Second Quarter 2023 Financial Results

For the three months ended June 30, 2023 we recognized $0.7 million of revenue from process development. For the three months ended June 30, 2022 we recognized $0.05 million of service revenue. The increase in process development revenue is attributable to the operations of the San Antonio CDMO facility.
Research and development expenses increased approximately 21.3% to $5.7 million for the three months ended June 30, 2023 compared to $4.7 million for the three months ended June 30, 2022. The components of R&D expense are as follows, in millions: HS-110 expense increased by $0.3 million primarily due to site close out fees; HS-130 expense decreased to $0 from $0.1 million due to the de-prioritization of our oncology assets; PTX-35 expense decreased by $0.4 million primarily due to the discontinued clinical trial and development of the product candidate in the third quarter of 2022; ANTHIM was not acquired until the second quarter of 2022 and the 2023 expense primarily relates to fill finish; other programs expense decreased by $0.3 million primarily due to a decrease in laboratory supplies expense related to preclinical R&D expenses; and unallocated research expenses increased by $0.9 million primarily due to increased personnel costs, including stock-based compensation from stock awards, contractor expense and supplies purchased for discovery projects.
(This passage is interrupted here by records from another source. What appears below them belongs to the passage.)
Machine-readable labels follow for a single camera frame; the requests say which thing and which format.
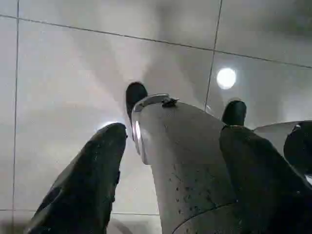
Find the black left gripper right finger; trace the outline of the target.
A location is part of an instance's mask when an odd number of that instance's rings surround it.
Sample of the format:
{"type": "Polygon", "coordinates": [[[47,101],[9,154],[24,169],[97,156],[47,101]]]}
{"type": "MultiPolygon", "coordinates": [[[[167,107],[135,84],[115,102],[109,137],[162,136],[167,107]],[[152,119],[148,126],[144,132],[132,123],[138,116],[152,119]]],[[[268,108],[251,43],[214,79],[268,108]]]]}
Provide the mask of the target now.
{"type": "Polygon", "coordinates": [[[249,234],[312,232],[312,187],[269,140],[224,126],[219,145],[249,234]]]}

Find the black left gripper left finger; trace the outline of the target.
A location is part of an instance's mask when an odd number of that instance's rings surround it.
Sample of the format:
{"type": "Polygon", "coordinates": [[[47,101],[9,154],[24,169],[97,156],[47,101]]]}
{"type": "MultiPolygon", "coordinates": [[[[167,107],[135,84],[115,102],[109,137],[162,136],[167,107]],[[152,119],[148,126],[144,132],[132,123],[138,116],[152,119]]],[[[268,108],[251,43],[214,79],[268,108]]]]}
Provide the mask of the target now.
{"type": "Polygon", "coordinates": [[[99,129],[59,174],[24,233],[105,234],[126,140],[120,122],[99,129]]]}

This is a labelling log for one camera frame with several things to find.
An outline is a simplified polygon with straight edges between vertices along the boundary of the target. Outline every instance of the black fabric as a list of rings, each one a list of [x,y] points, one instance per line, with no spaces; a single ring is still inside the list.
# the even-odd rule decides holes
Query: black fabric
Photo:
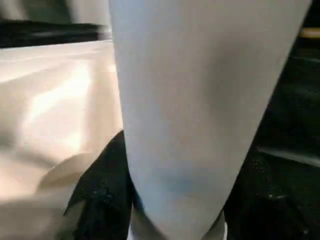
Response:
[[[319,239],[320,168],[249,154],[224,207],[237,240]]]
[[[69,200],[66,214],[85,201],[75,240],[127,240],[133,195],[121,131],[83,174]]]
[[[20,20],[0,22],[0,48],[78,43],[98,39],[99,26],[95,24],[52,24]]]

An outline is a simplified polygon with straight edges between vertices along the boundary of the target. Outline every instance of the white surface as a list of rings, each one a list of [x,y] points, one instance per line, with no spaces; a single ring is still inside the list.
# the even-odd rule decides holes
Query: white surface
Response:
[[[122,129],[114,68],[106,41],[0,50],[0,202]]]
[[[221,211],[310,2],[110,1],[130,173],[168,239]]]

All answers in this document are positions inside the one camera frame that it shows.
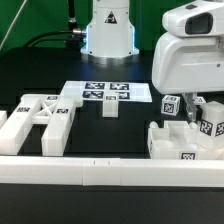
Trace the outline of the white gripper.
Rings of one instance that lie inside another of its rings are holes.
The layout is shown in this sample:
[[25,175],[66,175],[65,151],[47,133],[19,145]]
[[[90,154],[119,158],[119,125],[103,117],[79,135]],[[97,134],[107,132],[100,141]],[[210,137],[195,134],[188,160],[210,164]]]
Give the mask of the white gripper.
[[196,121],[199,92],[224,91],[224,0],[194,0],[165,12],[152,83],[162,94],[183,93],[186,112]]

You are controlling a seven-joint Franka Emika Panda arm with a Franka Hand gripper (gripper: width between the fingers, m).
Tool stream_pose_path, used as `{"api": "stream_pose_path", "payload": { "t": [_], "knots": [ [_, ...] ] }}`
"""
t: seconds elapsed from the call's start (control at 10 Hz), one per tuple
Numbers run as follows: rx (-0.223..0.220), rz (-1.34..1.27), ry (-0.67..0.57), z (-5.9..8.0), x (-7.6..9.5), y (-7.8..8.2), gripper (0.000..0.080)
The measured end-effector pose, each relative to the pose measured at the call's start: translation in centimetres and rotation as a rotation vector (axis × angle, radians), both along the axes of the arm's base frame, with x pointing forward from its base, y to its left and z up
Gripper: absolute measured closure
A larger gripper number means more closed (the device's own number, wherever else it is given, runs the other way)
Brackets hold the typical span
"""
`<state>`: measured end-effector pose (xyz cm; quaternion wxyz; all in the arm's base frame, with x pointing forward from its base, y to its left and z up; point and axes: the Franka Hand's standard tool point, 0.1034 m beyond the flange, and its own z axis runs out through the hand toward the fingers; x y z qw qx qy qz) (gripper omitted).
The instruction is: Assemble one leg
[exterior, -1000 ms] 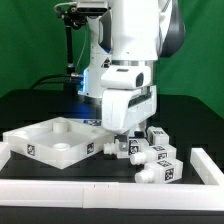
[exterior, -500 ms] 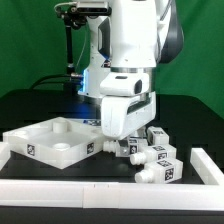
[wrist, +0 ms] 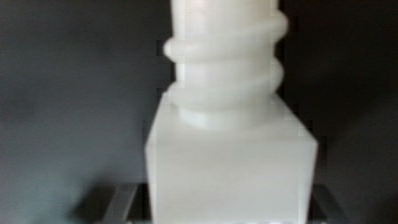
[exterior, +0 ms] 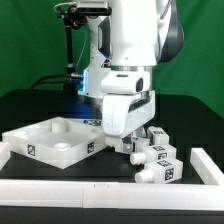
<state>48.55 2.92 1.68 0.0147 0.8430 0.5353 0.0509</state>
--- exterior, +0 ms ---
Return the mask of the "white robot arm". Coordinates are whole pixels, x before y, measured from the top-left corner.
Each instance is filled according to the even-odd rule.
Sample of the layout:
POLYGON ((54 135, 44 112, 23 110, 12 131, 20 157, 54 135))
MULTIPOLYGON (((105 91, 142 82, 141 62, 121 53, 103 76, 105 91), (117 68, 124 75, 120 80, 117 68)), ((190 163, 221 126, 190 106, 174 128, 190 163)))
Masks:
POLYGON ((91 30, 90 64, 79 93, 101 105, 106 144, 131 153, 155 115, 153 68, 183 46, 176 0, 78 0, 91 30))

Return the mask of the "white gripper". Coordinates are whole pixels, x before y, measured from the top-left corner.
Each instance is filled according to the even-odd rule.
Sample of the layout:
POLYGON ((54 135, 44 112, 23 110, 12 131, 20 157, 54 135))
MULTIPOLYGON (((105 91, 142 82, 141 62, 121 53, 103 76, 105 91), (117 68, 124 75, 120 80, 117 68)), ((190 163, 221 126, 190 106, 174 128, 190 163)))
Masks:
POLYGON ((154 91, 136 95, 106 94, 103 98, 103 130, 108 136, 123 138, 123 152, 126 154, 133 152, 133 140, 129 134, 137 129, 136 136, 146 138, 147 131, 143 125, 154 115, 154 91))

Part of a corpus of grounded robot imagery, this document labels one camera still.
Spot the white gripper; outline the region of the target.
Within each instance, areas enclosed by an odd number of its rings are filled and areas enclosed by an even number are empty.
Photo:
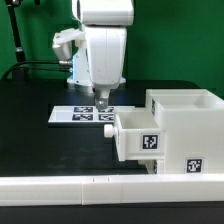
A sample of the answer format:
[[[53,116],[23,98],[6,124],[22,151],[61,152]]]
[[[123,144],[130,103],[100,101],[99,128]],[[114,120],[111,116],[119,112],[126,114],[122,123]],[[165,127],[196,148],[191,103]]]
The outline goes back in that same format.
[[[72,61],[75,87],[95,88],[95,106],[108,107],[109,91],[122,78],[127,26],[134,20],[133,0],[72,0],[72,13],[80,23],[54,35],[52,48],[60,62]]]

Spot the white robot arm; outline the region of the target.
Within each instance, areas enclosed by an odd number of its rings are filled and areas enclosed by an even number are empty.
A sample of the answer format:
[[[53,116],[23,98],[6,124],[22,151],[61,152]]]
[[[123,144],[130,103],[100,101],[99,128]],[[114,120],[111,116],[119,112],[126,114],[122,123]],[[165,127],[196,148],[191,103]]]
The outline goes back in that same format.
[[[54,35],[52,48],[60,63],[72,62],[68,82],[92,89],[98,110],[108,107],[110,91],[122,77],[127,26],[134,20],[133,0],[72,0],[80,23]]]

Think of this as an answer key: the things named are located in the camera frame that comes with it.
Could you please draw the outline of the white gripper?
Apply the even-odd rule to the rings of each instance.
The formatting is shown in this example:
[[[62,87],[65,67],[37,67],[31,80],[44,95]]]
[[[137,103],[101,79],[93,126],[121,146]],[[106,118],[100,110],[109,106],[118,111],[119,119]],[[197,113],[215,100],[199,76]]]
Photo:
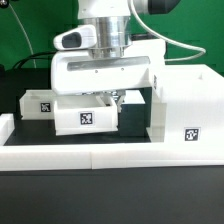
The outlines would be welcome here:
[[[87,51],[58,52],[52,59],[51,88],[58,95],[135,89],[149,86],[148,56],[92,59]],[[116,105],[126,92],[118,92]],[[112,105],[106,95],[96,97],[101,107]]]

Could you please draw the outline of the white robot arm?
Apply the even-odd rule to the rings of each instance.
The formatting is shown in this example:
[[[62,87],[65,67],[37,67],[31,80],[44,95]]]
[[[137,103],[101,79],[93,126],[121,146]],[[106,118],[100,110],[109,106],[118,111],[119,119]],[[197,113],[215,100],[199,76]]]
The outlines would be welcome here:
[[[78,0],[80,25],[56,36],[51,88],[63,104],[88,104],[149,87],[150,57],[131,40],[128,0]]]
Cost of revenues were $0.4 million for the three months ended June 30, 2023. These expenses primarily reflect direct cost of labor, overhead and material costs. There was no cost of revenues for the three months ended June 30, 2022 as the Scorpius facility was not operational.

Selling, general and administrative expenses were $7.4 million and $4.9 million for the three months ended June 30, 2023 and 2022, respectively. The increase was primarily due to increases in consulting and other professional expenses of $0.7 million, personnel expense of $0.5 million, marketing expense of $0.5 million, facility expense of $0.3 million, rent expense of $0.2 million, depreciation and amortization of $0.3 million, insurance and taxes of $0.2 million, offset by a decrease in supplies expense of $0.2 million.
Net loss attributable to NightHawk Biosciences was approximately $13.9 million, or ($0.53) per basic and diluted share, for the three months ended June 30, 2023, compared to approximately $6.8 million, or ($0.27) per basic and diluted share, for the three months ended June 30, 2022.
As of June 30, 2023, the Company had approximately $18.6 million in cash, cash equivalents, and short-term investments.